The affiliate solicitor or an affiliate group
The same affiliate who provided the previous opt out notice, its successor or an affiliate group that provided the previous notice.
What are the requirements under FCRA regarding the use of consumer reports for employment purposes? (2)
not including adverse action requirements
-FCRA requires written permission of the consumer to procure a consumer report for “employment purposes:
-Prior to procuring the report, required to provide a clear and conspicuous disclosure that a consumer report may be obtained for employment purposes
Prior to taking any adverse action involving employment that is based in whole or in part on the consumer report, the user generally must provide to the consumer with what? (2)
What about at the time of adverse action? (1)
Prior to:
1. A copy of the report; and
2. A description in writing of the rights of the consumer
under this title, as prescribed by the FTC under section
(609)(c)(3).
At the time of AA:
-the consumer must be provided with an adverse action notice
What is prescreening?
When a financial institution obtains a list from a consumer reporting agency of consumers who meet certain predetermined creditworthiness criteria and who have not elected to be excluded from such lists.
What information is permitted to be included on a prescreening list? (3)
- The name and address of a consumer;
- An identifier that is not unique to the consumer and that is used by the person solely for the purpose of verifying the identity of the consumer; and
- Other information pertaining to a consumer that does not identify the relationship or experience of the consumer with respect to a particular creditor or other entity.
In order for an institution to obtain and use a prescreening list they must do what?
The institution must make a “firm offer of credit or insurance” to each person on the list.
Is a creditor required to grant the credit to the consumer in the following example?
Assume a home mortgage lender obtains a list from a consumer reporting agency of everyone in County
X, with a current home mortgage loan and a credit score of 700. The lender will use this list to market a 2nd lien home equity loan product.
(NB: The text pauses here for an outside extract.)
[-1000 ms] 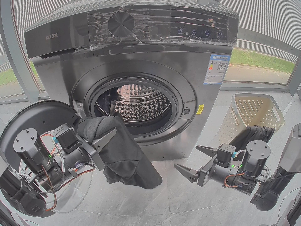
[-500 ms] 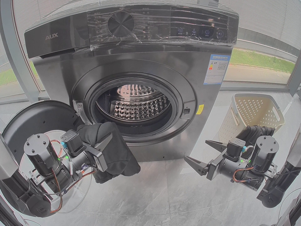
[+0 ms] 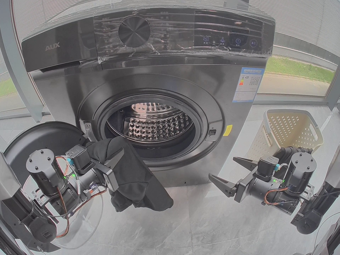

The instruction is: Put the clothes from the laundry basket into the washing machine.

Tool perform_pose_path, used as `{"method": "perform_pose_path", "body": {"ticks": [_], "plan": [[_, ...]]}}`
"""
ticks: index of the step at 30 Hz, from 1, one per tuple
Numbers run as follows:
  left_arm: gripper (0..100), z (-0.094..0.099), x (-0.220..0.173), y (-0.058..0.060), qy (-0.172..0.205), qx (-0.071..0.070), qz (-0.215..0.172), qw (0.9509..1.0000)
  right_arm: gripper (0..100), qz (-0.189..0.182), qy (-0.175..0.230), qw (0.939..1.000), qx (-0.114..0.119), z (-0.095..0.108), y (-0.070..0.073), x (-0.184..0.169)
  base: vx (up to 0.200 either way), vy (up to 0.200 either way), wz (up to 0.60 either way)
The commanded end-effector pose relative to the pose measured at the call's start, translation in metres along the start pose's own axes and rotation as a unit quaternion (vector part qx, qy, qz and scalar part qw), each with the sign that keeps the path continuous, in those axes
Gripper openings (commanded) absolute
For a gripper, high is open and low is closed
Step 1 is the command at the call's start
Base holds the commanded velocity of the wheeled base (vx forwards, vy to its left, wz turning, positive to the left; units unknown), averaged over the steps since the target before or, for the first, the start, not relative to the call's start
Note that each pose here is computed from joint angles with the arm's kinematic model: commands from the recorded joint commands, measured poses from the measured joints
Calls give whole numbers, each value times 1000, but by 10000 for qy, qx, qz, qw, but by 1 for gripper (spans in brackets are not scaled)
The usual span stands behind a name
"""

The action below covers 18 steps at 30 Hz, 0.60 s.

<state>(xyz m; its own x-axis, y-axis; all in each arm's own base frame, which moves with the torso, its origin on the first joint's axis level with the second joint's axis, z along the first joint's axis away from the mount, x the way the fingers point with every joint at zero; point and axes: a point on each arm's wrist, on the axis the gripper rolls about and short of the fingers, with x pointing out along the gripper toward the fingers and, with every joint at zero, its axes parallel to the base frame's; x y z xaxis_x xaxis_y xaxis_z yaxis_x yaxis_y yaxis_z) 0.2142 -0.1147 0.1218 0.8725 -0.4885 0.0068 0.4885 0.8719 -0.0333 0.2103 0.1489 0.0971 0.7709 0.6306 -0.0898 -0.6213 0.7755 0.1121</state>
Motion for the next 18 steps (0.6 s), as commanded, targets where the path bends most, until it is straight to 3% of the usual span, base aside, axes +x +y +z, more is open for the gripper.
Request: {"method": "perform_pose_path", "body": {"ticks": [1,18], "plan": [[0,-1,0,-1,27,-2,-24,10000,100,17,3,10000,6,0,1,0,0,0,0],[0,-3,0,-1,82,4,-45,10000,100,52,31,10000,-13,-1,3,0,0,0,0]]}}
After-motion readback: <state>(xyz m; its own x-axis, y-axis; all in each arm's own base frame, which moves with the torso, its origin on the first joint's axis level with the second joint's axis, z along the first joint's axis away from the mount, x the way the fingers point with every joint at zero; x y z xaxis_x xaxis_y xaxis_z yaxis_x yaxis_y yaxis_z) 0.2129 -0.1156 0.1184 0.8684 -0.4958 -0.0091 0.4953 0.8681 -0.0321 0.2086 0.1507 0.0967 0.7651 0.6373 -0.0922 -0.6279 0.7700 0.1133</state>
The lender’s other non-consumer report criteria, in addition to those used in the prescreened
list for this product, include a maximum total debt-to income ratio (DTI) of 50% or less. Some of the criteria can be screened by the consumer reporting agency, but others, such as the DTI, must be determined individually when consumers respond to the offer.
A consumer responds with a DTI of 60%.
The lender does not have to grant the loan.
An institution is not required to grant credit or insurance if
the consumer is not creditworthy or insurable, or cannot furnish required collateral, provided that the underwriting criteria are determined in advance, and applied consistently.